* [Try it]:
Your answer should be the exact lines of the data below from the one containing "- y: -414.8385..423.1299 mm" through the one containing "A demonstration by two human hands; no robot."; please include nothing else.

Records drawn from a dataset:
____________
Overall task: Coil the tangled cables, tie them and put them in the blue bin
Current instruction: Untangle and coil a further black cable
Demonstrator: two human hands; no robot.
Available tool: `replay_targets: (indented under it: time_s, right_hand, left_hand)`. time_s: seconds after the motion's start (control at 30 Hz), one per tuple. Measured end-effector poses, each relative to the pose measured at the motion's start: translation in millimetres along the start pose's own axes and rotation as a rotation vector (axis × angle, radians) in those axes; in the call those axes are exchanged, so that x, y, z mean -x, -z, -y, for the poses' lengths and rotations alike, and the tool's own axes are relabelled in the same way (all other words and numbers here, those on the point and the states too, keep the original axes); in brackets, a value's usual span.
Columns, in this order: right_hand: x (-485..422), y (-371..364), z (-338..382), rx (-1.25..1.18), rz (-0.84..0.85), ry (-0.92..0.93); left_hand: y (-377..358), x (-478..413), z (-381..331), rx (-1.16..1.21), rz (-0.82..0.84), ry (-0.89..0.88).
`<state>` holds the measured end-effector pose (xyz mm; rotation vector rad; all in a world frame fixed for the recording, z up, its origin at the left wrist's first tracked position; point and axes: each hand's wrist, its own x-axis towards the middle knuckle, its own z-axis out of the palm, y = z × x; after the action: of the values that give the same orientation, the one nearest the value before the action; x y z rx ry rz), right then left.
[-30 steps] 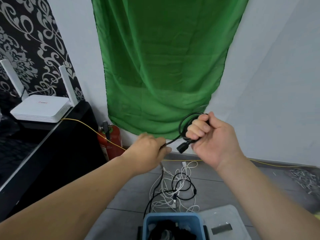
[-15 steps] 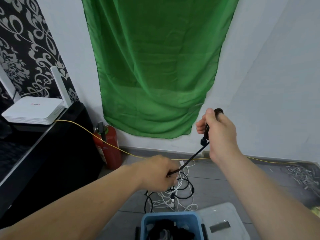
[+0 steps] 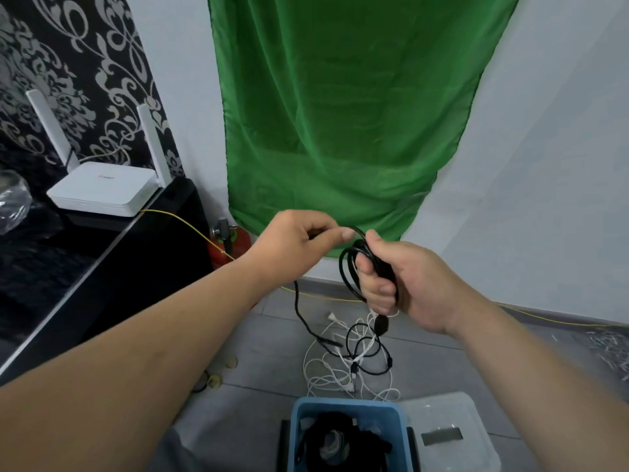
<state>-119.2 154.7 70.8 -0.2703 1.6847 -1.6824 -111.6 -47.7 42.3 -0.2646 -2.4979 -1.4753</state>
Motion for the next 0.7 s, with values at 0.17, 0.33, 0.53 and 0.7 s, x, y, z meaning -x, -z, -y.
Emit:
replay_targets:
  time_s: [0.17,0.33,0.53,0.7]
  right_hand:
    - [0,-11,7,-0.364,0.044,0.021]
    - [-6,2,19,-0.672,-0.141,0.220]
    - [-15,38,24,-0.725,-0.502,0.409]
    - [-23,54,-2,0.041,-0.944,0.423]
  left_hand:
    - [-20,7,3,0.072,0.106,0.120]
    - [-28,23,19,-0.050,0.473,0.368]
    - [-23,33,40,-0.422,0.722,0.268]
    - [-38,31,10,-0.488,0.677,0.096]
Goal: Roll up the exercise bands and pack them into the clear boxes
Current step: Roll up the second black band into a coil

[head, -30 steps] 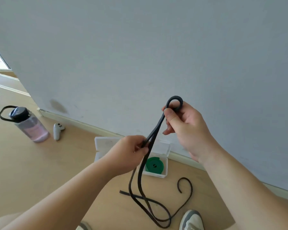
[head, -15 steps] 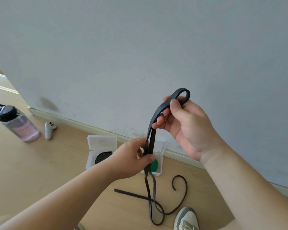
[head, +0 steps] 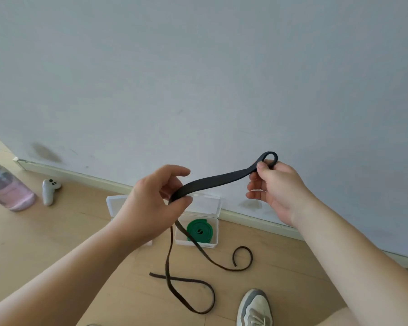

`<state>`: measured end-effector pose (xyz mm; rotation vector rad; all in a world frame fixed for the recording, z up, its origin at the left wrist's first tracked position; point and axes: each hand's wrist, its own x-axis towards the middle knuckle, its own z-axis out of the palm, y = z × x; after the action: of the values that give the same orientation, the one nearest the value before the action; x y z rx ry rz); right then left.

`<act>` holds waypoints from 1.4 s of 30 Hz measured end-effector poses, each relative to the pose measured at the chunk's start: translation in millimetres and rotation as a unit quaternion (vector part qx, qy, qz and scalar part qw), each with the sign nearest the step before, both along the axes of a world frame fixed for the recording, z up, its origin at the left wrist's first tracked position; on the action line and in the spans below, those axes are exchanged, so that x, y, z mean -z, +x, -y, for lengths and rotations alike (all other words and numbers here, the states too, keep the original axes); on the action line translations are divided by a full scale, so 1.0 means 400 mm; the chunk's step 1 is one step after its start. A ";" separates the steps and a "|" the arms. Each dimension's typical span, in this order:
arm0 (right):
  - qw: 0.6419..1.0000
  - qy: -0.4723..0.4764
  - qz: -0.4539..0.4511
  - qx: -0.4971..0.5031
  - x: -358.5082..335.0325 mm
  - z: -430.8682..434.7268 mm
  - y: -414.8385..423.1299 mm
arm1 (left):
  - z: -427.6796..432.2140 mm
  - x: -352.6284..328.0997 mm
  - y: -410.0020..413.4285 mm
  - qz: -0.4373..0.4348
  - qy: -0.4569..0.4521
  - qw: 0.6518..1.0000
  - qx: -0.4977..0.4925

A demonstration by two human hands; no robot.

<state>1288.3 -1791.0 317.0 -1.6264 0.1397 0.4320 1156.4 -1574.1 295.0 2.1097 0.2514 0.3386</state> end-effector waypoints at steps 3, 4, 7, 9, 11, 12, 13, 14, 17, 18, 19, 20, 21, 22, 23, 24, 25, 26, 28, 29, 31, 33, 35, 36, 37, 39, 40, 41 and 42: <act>0.993 -0.109 -0.048 -0.029 0.036 0.005 0.003 | 0.017 -0.016 -0.005 -0.009 0.001 1.000 -0.013; 0.983 -0.171 -0.047 -0.052 0.046 0.005 0.002 | 0.024 -0.020 -0.006 -0.016 -0.004 1.000 -0.012; 0.948 -0.271 0.093 -0.141 0.037 -0.019 -0.029 | 0.044 -0.030 -0.002 -0.028 -0.049 0.998 -0.009; 0.944 -0.186 0.174 -0.211 0.011 -0.046 -0.063 | 0.056 -0.039 0.003 -0.029 -0.077 0.997 -0.012; 0.938 -0.089 0.187 -0.277 -0.010 -0.066 -0.097 | 0.059 -0.046 0.006 -0.021 -0.082 0.996 -0.011; 0.937 -0.056 0.180 -0.293 -0.015 -0.070 -0.105 | 0.058 -0.050 0.006 -0.019 -0.082 0.996 -0.009; 0.938 -0.031 0.166 -0.303 -0.021 -0.072 -0.110 | 0.055 -0.055 0.005 -0.018 -0.084 0.996 -0.006; 0.939 -0.017 0.152 -0.308 -0.028 -0.074 -0.112 | 0.051 -0.058 0.001 -0.018 -0.084 0.996 -0.002; 0.941 -0.059 0.163 -0.291 -0.035 -0.080 -0.111 | 0.039 -0.055 -0.011 0.006 -0.036 0.999 0.007; 0.938 -0.082 0.179 -0.287 -0.034 -0.083 -0.112 | 0.033 -0.051 -0.014 0.020 -0.012 1.000 0.008; 0.933 -0.098 0.195 -0.287 -0.035 -0.088 -0.114 | 0.025 -0.047 -0.016 0.028 0.007 1.000 0.012; 0.928 -0.107 0.213 -0.286 -0.035 -0.091 -0.115 | 0.017 -0.039 -0.016 0.027 0.020 0.999 0.021; 0.925 -0.110 0.233 -0.280 -0.037 -0.094 -0.117 | 0.010 -0.029 -0.015 0.012 0.028 0.999 0.038; 0.924 -0.105 0.251 -0.270 -0.040 -0.095 -0.119 | 0.005 -0.015 -0.015 -0.024 0.034 0.997 0.060; 0.924 -0.092 0.265 -0.261 -0.046 -0.094 -0.120 | 0.004 0.000 -0.016 -0.076 0.036 0.993 0.086; 0.926 -0.076 0.274 -0.250 -0.054 -0.091 -0.122 | 0.004 0.020 -0.018 -0.134 0.037 0.984 0.110; 0.929 -0.062 0.277 -0.239 -0.062 -0.086 -0.121 | 0.003 0.040 -0.021 -0.184 0.040 0.973 0.130; 0.932 -0.057 0.278 -0.226 -0.067 -0.080 -0.118 | 0.002 0.055 -0.024 -0.221 0.047 0.964 0.143; 0.937 -0.078 0.282 -0.191 -0.068 -0.063 -0.102 | -0.007 0.069 -0.027 -0.242 0.046 0.958 0.144; 0.938 -0.102 0.281 -0.176 -0.063 -0.051 -0.088 | -0.015 0.069 -0.023 -0.233 0.035 0.964 0.126; 0.936 -0.166 0.263 -0.167 -0.049 -0.027 -0.057 | -0.033 0.048 -0.017 -0.197 0.010 0.978 0.073; 0.931 -0.222 0.237 -0.167 -0.027 -0.003 -0.031 | -0.046 0.004 -0.016 -0.146 -0.008 0.989 0.031; 0.931 -0.251 0.192 -0.183 -0.006 0.012 -0.017 | -0.046 -0.043 -0.027 -0.072 -0.041 0.997 0.002; 0.935 -0.247 0.163 -0.198 0.001 0.012 -0.016 | -0.042 -0.064 -0.036 -0.036 -0.061 0.997 -0.015; 0.941 -0.225 0.134 -0.214 0.005 0.008 -0.020 | -0.036 -0.082 -0.043 -0.007 -0.072 0.997 -0.027; 0.953 -0.133 0.104 -0.252 -0.002 -0.013 -0.040 | -0.015 -0.100 -0.050 0.019 -0.062 0.997 -0.029; 0.952 -0.078 0.108 -0.274 -0.012 -0.029 -0.055 | -0.004 -0.101 -0.049 0.021 -0.055 0.998 -0.021; 0.948 -0.030 0.117 -0.295 -0.025 -0.048 -0.071 | 0.007 -0.099 -0.046 0.020 -0.053 0.998 -0.011; 0.943 0.009 0.127 -0.308 -0.037 -0.066 -0.088 | 0.016 -0.095 -0.041 0.022 -0.053 0.998 -0.003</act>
<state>1253.1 -1764.6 331.8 -1.6737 -0.5838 0.6872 1140.0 -1580.3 333.2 1.9946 0.2448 0.3671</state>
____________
* [Response]:
  - y: -414.8385..423.1299 mm
arm1 (left):
  - z: -427.6796..432.2140 mm
  - x: -352.6284..328.0997 mm
  - y: -410.0020..413.4285 mm
  - qz: -0.4373..0.4348
  - qy: -0.4569..0.4521
  - qw: 0.6518..1.0000
  - qx: -0.4977..0.4925

A demonstration by two human hands; no robot.

The output has been completed.